Niedersächsische Rechenspiele lähmen Jamaika

Jamaika im Schnellverfahren? Das ist unvorstellbar. Die Wahlen in Niedersachsen und Machtkämpfe in Bayern bremsen schon jetzt Gespräche zwischen CDU, FDP und Grünen.

Nach der Wahl ist vor der Wahl. Zugegeben, das ist eine Phrase. Aber selten war sie so passend. Denn bereits bevor die Verhandlungen über eine mögliche Jamaika-Koalition aus CDU, FDP und Grünen begonnen haben, blicken gerade die Unionspolitiker auf die nächste Abstimmung. Die Niedersachsen wählen in eineinhalb Monaten neu. Im Mittelpunkt stand im Autoland bisher vor allem eines: der Umgang mit dem Diesel-Skandal bei VW. Es ging um die besondere Rolle des Landes beim Weltkonzern, es ging um die Verantwortung derzeitiger und früherer Aufsichtsräte. In einem Land, in dem der Ministerpräsident immer im VW-Kontrollgremium sitzt, ist das eigentlich das Wahlkampfthema schlechthin. In einem Land, in dem Hunderttausende Arbeitsplätze von der Automobilindustrie abhängig sind, spielt der Skandal um die Betrugsoftware natürlich weiter eine große Rolle.

Seit Sonntag ist das Abschneiden gerade der großen Parteien in Hannover aber noch stärker mit der Bundespolitik verbunden. Gibt es einen weiteren Dämpfer für Angela Merkel? Verpasst die Union dort den von ihr erhofften Machtwechsel, nimmt der Druck auf die Kanzlerin zu. Derzeit traut sich niemand in der CDU, bereits auf FDP und vor allem Grüne zuzugehen. Zu groß ist die Angst, die konservativen Wähler im Flächenland Niedersachsen zu verschrecken. Zu groß die Sorge vor einem weiteren Absturz.
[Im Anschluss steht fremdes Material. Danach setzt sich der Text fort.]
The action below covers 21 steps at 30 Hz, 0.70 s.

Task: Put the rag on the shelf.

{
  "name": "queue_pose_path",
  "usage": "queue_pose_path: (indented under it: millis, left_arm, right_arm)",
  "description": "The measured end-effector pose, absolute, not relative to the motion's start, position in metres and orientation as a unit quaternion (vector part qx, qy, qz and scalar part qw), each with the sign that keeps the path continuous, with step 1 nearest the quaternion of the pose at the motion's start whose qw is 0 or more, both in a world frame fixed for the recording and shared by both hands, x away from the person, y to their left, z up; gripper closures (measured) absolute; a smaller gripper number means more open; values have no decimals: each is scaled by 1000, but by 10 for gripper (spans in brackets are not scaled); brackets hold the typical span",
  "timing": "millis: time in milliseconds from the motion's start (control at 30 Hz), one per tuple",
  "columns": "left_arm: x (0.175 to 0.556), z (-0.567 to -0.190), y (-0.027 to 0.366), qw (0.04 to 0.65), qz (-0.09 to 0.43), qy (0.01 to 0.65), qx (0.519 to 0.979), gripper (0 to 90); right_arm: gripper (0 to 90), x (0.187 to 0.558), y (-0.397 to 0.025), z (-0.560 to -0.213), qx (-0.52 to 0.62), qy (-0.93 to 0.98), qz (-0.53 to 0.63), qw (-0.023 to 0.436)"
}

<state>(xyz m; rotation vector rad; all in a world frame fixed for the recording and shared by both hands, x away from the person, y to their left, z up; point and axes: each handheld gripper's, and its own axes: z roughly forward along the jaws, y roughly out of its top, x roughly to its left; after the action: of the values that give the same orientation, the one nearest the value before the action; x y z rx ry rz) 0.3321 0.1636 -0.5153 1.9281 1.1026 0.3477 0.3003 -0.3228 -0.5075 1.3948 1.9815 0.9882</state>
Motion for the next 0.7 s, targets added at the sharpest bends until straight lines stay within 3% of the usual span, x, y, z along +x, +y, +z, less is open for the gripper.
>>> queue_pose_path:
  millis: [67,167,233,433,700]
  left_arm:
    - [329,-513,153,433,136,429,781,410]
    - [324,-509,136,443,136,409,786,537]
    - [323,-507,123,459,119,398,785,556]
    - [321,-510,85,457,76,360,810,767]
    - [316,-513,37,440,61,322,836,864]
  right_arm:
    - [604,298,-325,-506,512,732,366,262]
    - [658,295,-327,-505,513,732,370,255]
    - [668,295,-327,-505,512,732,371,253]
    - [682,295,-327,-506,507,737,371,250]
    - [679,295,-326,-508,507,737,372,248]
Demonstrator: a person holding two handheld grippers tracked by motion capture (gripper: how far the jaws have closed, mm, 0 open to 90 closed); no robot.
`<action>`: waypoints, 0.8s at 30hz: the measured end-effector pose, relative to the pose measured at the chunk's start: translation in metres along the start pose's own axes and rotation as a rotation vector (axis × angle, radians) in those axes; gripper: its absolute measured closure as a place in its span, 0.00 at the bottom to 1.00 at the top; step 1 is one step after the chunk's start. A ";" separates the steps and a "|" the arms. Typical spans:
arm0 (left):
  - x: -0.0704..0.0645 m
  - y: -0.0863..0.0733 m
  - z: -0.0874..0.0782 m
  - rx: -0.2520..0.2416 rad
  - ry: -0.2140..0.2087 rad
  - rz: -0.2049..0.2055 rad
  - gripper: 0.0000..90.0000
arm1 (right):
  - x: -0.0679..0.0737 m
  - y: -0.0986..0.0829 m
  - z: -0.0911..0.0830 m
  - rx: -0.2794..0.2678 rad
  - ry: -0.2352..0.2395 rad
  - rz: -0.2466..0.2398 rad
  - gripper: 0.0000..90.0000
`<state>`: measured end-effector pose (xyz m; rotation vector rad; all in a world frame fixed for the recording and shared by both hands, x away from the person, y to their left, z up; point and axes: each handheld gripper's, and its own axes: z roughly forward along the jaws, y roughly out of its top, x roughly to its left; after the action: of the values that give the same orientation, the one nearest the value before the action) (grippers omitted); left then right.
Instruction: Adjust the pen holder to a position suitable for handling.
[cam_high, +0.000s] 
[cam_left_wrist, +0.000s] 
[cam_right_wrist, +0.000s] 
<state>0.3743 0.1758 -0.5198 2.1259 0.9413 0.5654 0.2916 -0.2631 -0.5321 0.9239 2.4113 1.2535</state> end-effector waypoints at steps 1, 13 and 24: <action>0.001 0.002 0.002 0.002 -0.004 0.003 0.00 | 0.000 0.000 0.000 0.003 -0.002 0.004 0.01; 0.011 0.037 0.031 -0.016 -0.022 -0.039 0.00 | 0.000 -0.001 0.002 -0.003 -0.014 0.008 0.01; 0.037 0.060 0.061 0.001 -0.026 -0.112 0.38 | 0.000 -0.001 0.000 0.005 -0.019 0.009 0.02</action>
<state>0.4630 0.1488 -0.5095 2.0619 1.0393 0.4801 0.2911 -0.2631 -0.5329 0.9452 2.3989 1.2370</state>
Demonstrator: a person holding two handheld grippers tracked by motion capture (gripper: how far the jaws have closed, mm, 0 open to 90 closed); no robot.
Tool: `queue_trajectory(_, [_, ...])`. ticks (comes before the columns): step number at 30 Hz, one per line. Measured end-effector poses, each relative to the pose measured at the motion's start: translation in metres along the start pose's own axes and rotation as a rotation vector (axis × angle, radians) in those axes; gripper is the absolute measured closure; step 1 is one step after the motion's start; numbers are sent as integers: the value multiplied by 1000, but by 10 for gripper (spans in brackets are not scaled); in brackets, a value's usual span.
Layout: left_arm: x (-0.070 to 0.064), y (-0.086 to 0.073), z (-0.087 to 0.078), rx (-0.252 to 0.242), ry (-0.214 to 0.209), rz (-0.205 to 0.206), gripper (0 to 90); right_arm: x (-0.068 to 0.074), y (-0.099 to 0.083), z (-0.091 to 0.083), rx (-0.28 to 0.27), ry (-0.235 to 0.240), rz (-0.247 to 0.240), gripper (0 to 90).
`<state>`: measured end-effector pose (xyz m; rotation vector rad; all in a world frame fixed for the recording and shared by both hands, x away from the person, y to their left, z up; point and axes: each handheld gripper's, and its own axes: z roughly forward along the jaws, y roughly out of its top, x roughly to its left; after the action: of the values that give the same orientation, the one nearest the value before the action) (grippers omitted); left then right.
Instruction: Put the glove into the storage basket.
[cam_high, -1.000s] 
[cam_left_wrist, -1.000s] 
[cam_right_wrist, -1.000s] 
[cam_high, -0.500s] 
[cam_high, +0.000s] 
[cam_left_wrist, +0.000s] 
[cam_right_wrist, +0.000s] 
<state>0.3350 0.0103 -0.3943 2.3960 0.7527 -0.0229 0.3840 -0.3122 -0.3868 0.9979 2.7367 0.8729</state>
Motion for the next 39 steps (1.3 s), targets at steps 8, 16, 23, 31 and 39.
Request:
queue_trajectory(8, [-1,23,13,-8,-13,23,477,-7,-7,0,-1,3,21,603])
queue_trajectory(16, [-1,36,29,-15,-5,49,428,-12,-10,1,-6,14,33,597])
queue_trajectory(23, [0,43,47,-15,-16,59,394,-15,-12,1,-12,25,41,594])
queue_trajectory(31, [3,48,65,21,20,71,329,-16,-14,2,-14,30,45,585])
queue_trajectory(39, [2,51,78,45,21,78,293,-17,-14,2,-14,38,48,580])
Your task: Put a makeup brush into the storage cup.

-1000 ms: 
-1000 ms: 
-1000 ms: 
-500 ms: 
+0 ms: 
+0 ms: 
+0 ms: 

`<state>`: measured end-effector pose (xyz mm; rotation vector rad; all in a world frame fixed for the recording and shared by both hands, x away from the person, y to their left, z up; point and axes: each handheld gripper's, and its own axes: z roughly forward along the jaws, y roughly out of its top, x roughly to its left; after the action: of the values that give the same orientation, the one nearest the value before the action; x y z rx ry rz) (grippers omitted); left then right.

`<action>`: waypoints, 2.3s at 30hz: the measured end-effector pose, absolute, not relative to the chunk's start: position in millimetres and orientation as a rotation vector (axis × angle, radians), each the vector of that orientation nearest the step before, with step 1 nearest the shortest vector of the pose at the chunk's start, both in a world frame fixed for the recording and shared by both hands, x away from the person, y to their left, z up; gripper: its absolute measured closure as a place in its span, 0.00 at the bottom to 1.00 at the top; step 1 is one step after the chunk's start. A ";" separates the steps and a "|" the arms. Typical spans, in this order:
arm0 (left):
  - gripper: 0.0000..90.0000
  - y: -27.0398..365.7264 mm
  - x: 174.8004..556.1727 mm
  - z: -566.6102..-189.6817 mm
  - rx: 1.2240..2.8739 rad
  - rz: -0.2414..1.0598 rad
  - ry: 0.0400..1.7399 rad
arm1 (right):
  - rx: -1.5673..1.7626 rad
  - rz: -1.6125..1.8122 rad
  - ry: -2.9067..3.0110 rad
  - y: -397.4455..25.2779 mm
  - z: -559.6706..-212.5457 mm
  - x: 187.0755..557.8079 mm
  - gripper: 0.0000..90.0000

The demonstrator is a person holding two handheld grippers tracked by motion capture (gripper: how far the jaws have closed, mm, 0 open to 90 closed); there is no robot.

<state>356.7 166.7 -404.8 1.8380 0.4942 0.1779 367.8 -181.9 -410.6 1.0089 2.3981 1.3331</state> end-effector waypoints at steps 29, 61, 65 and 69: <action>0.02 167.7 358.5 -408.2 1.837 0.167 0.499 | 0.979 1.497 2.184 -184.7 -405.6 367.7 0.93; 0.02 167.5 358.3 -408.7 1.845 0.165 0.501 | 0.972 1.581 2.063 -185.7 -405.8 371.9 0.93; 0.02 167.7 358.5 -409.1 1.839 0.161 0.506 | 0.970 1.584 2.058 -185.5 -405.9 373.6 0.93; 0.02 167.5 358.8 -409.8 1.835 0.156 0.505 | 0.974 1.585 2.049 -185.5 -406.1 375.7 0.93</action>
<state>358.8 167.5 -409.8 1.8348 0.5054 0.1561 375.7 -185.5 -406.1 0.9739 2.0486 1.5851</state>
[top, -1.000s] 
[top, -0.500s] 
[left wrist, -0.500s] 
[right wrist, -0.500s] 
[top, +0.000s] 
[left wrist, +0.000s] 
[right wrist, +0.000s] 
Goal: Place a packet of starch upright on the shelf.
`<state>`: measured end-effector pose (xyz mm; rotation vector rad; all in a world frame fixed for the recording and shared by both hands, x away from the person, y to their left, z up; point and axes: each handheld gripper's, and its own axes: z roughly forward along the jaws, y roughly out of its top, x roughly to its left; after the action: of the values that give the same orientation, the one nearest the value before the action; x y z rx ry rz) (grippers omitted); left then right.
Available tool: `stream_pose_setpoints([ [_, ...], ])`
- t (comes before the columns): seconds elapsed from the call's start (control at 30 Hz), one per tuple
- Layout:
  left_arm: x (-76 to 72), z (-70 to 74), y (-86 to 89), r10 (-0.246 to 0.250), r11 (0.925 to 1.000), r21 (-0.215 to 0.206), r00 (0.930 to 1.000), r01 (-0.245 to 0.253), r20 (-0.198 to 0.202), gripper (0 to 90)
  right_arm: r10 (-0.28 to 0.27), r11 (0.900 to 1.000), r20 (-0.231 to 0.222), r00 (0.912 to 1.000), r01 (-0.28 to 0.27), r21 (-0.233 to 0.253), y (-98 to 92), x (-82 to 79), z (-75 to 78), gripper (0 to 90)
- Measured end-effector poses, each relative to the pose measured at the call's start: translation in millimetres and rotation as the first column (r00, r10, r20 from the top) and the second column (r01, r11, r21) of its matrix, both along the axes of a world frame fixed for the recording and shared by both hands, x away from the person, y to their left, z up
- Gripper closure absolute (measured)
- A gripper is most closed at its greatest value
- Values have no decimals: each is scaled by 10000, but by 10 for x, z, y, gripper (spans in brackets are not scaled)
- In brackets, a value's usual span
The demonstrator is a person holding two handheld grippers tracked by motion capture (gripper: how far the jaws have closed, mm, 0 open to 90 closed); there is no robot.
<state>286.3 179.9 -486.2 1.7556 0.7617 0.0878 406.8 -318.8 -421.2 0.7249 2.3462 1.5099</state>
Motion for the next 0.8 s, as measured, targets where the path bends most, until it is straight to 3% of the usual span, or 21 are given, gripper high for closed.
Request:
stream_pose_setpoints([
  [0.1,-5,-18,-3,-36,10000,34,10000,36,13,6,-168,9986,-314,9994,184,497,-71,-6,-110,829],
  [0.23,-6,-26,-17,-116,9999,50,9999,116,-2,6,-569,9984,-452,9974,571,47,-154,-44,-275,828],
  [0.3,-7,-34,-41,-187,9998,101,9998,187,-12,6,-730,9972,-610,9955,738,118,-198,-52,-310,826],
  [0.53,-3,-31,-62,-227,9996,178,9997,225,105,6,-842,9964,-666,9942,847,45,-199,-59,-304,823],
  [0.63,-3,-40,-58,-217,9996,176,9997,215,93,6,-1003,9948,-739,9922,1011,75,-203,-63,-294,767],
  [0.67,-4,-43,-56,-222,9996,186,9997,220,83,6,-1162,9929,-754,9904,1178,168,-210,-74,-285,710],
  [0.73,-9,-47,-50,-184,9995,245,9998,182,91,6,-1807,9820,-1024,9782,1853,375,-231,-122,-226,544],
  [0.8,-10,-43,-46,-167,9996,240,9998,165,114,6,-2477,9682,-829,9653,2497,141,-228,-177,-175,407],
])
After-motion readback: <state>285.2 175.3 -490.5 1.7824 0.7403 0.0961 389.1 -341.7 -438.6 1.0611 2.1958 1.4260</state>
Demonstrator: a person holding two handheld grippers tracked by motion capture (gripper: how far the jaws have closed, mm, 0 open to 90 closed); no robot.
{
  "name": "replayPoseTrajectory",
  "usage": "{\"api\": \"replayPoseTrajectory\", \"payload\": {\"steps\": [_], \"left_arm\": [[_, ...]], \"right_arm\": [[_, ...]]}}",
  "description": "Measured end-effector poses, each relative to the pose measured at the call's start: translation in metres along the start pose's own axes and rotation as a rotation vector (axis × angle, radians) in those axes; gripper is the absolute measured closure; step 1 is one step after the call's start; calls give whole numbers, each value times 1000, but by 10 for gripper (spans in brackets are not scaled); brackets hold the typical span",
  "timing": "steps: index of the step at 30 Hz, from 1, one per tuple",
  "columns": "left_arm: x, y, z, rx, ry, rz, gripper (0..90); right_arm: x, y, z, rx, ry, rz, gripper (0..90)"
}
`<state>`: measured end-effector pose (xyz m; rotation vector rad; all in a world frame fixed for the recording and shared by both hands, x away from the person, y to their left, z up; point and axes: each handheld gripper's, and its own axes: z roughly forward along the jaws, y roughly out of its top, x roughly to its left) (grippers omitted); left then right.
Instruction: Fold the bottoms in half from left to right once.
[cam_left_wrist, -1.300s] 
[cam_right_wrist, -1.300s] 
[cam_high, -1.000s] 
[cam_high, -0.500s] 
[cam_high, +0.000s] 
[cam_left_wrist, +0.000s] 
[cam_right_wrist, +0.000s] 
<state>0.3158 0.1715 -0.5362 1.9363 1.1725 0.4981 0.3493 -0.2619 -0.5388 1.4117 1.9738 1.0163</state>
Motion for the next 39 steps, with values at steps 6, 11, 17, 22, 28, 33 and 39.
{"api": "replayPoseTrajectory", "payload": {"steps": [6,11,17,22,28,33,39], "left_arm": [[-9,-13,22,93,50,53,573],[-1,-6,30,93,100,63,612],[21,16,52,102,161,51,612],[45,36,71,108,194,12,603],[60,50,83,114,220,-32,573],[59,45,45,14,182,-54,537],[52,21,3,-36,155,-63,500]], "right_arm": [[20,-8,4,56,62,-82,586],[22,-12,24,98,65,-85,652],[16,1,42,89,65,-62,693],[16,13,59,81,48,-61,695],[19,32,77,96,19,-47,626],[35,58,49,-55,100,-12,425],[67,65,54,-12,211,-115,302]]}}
Und auch in der SPD sorgt die Wahl in Niedersachsen für etwas Zurückhaltung. Für Martin Schulz wird dies die letzte Chance sein, sich zumindest als Parteivorsitzender länger zu halten. Ministerpräsident Stephan Weil fordert Ruhe ein. Für das Werben um die letzten Stimmen - und für mögliche Koalitionsverhandlungen in Hannover. Denn derzeit sieht es so aus, als ob dort weder Schwarz-Gelb noch Rot-Grün eine Mehrheit erreichen können. Spannend ist manches Rechenspiel: FDP und Grüne könnten möglicherweise sowohl der CDU als auch der SPD zum Regieren verhelfen, je nachdem, für wen sie sich gemeinsam als Partner entscheiden. Allerdings: Wer Liberale und Grüne in Niedersachsen kennt, der weiß, dass eine Zusammenarbeit dort nur schwer vorstellbar ist. Was Landwirtschaft oder Verkehr angeht, gibt es in beiden Parteien eine geradezu leidenschaftliche Abneigung gegen die andere Sichtweise.

Und noch eine Wahl lähmt Verhandlungen zwischen Union, FDP und Grünen - die in einem Jahr in Bayern. Horst Seehofer muss nach dem Absturz der CSU bei der Bundestagswahl das fast Unmögliche schaffen: Konservative Wähler zurückholen, im Bund mit seiner Partei zumindest etwas auf die Grünen zugehen und - das ist ihm persönlich sehr wichtig und vielleicht das Schwierigste - die eigene Partei im Griff haben. Denn selbst wenn dieser es nicht sagt: Finanzminister Markus Söder steht als Nachfolger in Bayern bereit. Der ehrgeizige Finanzminister ist die größte Gefahr für Seehofer. Und damit der Nächste, der die Verhandlungen für Jamaika erschwert.